Над бухтой Рота льет дождь. Теплый летний дождь, выбивающий крошечные фонтанчики из неподвижной глади воды. Но он будет недолог — небо прояснится, начиная с юго-запада, еще до сумерек Безветрие полное. Свинцово-серое небо, низкое и грустное, отражается на поверхности моря, обрамляя далекий город, словно гравюру или пейзаж, написанный черной и белой красками. На самом береговом урезе, где песчаная полоса оборвана цепью черных скал и куделью мертвых водорослей, женщина стоит и смотрит на покачивающийся невдалеке обрубленный рангоут, почерневший от огня, со следами пуль и осколков. Сам корабль, в обводах которого еще узнается прежнее изящество, лежит недалеко от берега, выставив напоказ днище, разломанную палубу и полуободранную обшивку: бег времени и буйный прибой скоро окончательно обнажат остов с его бимсами и поперечными ребрами.

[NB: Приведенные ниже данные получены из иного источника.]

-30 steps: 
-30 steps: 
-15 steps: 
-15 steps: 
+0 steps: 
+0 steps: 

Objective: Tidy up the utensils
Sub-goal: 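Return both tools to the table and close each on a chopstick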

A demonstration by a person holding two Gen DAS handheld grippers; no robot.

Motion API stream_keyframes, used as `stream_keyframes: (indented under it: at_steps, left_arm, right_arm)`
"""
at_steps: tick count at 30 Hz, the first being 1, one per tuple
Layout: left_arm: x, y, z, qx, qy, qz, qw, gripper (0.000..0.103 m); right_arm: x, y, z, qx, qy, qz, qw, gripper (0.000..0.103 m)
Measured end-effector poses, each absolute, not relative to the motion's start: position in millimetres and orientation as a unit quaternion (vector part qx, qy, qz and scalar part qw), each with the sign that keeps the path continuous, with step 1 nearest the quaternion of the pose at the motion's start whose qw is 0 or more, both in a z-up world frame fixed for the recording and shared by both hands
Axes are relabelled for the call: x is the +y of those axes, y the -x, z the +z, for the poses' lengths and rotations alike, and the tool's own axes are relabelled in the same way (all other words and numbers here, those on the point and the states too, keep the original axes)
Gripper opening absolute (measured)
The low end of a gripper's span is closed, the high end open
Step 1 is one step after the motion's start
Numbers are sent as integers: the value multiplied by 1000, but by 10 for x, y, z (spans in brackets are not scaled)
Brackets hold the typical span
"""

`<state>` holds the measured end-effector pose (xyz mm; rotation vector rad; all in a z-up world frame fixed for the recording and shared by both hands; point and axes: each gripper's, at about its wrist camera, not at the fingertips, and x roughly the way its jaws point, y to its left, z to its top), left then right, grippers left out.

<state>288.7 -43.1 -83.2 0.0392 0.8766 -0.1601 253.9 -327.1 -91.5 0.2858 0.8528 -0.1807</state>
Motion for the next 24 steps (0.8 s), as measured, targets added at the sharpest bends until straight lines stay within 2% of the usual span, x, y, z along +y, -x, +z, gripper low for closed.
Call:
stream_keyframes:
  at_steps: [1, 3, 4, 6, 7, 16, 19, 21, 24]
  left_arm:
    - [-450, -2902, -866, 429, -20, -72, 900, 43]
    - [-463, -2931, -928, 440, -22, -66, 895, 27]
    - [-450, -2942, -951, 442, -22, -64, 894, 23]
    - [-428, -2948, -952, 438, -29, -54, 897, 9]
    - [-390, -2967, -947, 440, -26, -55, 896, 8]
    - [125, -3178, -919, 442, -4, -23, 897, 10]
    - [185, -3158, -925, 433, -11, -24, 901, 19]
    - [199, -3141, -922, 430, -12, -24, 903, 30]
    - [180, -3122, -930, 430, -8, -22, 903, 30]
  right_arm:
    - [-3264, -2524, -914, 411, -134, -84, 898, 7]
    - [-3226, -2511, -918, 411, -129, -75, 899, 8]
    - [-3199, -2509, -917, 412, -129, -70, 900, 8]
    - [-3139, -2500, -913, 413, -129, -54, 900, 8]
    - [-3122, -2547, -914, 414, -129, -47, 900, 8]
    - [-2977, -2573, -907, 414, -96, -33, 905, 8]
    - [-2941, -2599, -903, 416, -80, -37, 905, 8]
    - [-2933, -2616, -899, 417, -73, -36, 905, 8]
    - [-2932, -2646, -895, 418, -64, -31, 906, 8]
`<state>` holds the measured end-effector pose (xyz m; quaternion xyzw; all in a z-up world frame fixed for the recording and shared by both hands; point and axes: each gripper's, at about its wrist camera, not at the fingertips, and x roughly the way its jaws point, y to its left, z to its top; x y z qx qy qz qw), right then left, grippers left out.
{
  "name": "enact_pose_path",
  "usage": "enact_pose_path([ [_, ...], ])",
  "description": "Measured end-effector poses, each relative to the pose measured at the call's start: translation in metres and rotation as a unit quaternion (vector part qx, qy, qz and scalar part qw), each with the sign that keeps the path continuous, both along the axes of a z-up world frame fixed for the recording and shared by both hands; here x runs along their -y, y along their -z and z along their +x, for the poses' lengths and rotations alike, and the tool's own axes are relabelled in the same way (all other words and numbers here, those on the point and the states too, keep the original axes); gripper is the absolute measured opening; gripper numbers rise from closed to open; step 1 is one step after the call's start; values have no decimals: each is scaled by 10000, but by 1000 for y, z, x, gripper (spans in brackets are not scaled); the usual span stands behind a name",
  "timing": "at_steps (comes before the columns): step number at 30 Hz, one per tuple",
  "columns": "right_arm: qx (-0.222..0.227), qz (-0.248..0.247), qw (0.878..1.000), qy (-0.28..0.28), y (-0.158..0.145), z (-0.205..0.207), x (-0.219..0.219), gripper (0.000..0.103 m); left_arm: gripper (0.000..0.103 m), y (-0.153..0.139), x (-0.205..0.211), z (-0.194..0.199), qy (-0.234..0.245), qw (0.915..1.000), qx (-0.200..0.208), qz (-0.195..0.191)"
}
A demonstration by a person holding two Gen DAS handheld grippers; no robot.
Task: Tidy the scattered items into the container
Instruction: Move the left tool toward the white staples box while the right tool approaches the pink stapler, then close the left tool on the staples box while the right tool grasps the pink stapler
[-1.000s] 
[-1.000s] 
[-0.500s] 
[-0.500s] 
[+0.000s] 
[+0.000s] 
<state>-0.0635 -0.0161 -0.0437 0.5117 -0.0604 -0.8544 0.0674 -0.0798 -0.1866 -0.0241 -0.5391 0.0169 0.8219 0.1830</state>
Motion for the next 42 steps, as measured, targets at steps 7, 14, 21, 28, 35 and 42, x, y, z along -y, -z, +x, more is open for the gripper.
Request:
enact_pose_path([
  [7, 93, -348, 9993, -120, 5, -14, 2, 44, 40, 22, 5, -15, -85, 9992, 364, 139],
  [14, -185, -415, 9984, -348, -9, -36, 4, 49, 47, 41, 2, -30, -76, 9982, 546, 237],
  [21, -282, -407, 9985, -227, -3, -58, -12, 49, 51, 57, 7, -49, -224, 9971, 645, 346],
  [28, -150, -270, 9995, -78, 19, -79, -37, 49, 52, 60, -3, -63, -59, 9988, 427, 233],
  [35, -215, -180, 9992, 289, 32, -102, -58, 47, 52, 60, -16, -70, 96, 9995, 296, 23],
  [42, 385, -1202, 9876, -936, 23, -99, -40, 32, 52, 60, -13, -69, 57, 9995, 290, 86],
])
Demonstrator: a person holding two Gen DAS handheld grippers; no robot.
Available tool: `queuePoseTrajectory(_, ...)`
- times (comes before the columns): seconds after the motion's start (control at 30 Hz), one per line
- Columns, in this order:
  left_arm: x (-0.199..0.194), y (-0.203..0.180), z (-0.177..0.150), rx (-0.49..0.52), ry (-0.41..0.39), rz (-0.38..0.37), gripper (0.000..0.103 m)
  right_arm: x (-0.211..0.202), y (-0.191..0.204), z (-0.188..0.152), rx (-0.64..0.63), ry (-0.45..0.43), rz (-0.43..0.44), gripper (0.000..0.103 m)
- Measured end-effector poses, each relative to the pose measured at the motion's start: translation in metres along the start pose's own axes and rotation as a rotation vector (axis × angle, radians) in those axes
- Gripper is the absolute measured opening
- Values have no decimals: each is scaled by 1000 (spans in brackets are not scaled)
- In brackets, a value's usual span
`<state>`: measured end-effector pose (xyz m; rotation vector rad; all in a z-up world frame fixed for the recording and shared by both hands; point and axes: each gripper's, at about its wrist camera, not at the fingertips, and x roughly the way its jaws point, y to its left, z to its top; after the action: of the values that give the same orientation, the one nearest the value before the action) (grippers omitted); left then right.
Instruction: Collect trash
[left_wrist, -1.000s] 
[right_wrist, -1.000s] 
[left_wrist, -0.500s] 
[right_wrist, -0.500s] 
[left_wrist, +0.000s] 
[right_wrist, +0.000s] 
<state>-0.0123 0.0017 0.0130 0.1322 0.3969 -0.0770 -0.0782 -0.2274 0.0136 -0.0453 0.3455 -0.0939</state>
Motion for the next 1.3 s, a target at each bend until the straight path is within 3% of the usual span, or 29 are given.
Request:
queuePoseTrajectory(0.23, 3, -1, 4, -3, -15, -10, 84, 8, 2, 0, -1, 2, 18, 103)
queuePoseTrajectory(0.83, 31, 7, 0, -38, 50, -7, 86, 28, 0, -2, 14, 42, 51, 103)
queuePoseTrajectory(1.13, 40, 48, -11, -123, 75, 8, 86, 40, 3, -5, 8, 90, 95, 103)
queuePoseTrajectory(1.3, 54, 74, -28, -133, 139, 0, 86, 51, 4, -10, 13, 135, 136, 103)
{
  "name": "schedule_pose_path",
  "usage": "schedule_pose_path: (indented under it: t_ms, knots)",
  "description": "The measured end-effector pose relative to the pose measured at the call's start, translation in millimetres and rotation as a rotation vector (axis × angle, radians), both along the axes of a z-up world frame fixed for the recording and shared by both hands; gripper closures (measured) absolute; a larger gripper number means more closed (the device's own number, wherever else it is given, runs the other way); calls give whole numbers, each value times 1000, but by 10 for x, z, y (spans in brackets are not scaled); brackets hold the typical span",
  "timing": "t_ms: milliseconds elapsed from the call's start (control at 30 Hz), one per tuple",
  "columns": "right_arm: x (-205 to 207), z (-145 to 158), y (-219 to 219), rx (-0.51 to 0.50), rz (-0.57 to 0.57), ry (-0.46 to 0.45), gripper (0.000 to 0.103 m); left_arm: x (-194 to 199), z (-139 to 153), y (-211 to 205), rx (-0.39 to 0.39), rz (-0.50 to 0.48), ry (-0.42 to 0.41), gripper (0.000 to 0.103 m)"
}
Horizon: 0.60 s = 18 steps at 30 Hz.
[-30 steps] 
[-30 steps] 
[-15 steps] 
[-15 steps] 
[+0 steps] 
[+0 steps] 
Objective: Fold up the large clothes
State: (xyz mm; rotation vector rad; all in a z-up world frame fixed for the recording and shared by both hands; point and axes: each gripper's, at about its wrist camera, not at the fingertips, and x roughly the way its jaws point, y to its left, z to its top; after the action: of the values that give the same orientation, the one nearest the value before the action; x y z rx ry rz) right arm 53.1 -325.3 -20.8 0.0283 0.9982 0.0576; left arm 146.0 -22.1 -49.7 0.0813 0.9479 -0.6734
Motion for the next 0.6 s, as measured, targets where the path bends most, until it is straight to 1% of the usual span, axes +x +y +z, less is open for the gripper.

Лолита Пальма, чувствуя, как мантилья, покрывающая ей голову и плечи, становится влажной от мягкой мороси, бесстрастно и неподвижно стоит перед тем, что было когда-то «Кулеброй». Прижимает к груди сумку. И уже довольно давно пытается вообразить, как это было. Хочет представить, какими были последние мгновения этого корабля. Спокойные глаза то неспешно отмеряют расстояние до суши, то всматриваются в торчащие из воды скалы, прикидывая дальнобойность орудий, чьи жерла какое-то время назад выглядывали из пустых сейчас амбразур на фортах, кольцом охватывающих маленькую бухту Рота. Пытается вообразить себе и тьму, неразбериху и сумятицу, грохот, вспышки выстрелов. И всякий раз, когда ей удается мысленно увидеть что-то, угадать какое-то положение или определенный эпизод, она слегка склоняет голову, борясь с нахлынувшими чувствами. Ее поражает, как много величественного, темного, ужасного заключено в душе человеческой. Потом опять поднимает глаза и заставляет себя смотреть. Здесь пахнет влажным песком, морской травой. От каждой дождевой капли расходятся по стальной воде безупречно правильные концентрические окружности, пересекаются друг с другом, покрывают все пространство между берегом и остовом мертвого тендера.